Update May 2014: As Strava’s ride pages have changed format significantly, Giro-Your-Strava no longer works. The good news is that Mesmeride does rides — but unfortunately not routes as yet.
After a comment from Mike on my previous Giro-Your-Strava post asking if the bookmarklet could support Strava’s new Routes feature, I took a few minutes over breakfast to spelunk and found it wouldn’t be too hard.
Firebug’s DOM explorer actually made the task much, much simpler. My approach was simply to look for Great Big Arrays Of Numbers. I soon found, amongst all the Google, jQuery, Modernizr, Optimizely and other objects, a pageView object, which contained a number of juicy functions, including pageView.chartContext().dataContext().elevationStream()
and pageView.pageContext().routeSegments()

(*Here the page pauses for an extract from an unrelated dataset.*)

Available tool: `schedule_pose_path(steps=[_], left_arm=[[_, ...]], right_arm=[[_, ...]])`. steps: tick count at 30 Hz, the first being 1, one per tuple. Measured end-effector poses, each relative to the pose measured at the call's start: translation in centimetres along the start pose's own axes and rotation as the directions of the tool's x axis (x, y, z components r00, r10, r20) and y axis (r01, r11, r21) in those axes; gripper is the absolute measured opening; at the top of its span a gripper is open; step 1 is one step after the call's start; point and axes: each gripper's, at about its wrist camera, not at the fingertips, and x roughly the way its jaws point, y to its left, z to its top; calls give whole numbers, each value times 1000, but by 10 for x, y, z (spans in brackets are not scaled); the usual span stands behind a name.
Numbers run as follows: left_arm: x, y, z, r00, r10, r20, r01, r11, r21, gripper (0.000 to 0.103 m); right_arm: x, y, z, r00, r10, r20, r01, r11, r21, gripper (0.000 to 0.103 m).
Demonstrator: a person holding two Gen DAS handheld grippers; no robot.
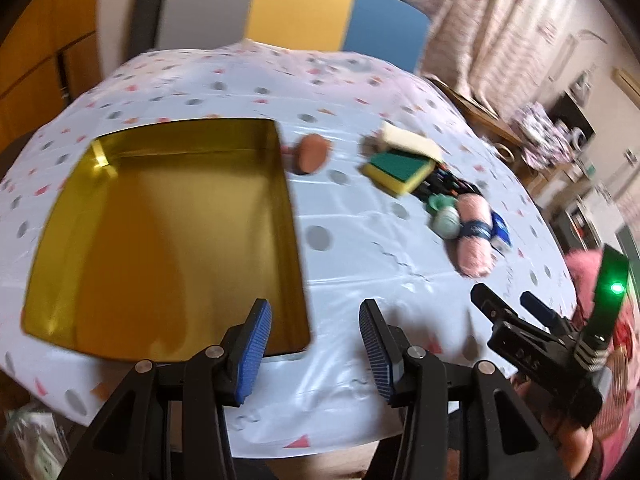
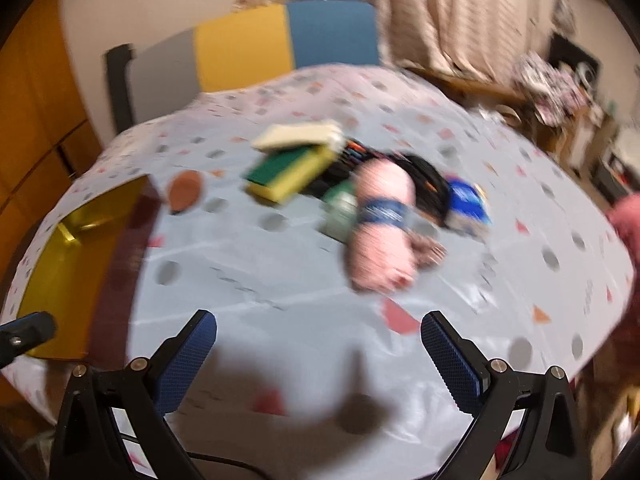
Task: Organize rigid objects
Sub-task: 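Grasp the pink towel roll with the left tool while the right tool approaches the pink scrunchie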
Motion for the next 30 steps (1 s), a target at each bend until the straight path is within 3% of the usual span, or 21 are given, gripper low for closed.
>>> schedule_pose_path(steps=[2,5,9,13,19,26,30], left_arm=[[9,-13,5,998,-57,-26,58,998,37,46],[28,-36,15,976,-198,-87,203,977,57,60],[44,-72,28,966,-239,-100,250,961,114,78],[68,-114,43,947,-289,-138,310,936,166,78],[108,-169,56,941,-298,-158,329,916,231,76],[159,-207,73,960,-240,-145,270,932,240,54],[180,-219,73,971,-190,-144,224,934,277,52]], right_arm=[[4,-24,-2,1000,-27,-15,27,998,57,103],[7,-62,-6,998,-55,-23,58,988,146,103],[1,-99,-9,997,-79,18,74,975,210,103],[-4,-122,-11,992,-122,45,108,966,234,103],[-4,-142,-16,991,-124,40,110,959,261,103],[-5,-155,-21,994,-91,56,72,958,277,103],[-4,-158,-22,995,-79,62,59,958,281,103]])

, which gave me all the information I needed. The data structures for routes are somewhat different to those for rides, so I opted to massage the Great Big Arrays those functions returned into the same basic structure as the ride data already used by the bookmarklet, rather than touch the rendering code at all.
So… after that overly detailed introduction, here ’tis. I’ve updated the bookmarklet to draw Giro-style elevation profiles for Strava Routes as well as for Rides. And of course, Le Tour-style elevation profiles for segments still work, within individual ride pages.
Note: this still won’t work in IE10, as Github returns the wrong Content-Type for the Javascript and IE gets a little panicky about it, and, well, just use a different browser.
1. Install the bookmarklet.
Here’s the bookmarklet. Just drag it to your Bookmarks toolbar to install it:
2. Load a favourite Strava Route and click the bookmark.
(It’s best to wait for the page to load completely before clicking the bookmark.)
Here’s one of my favourite Strava Routes — Hobart 10,000 Day 1:
After a few seconds the gradient graphic may refresh with the correct font — this takes a second or two to download.
That’s it! This new bookmarklet still works with rides (so delete the old one!)
The source is still all on GitHub. Again, if you improve the code, or accidentally hurt yourself while reading it, please do share with a comment on this post.
And as DC Rainmaker says, thanks for reading!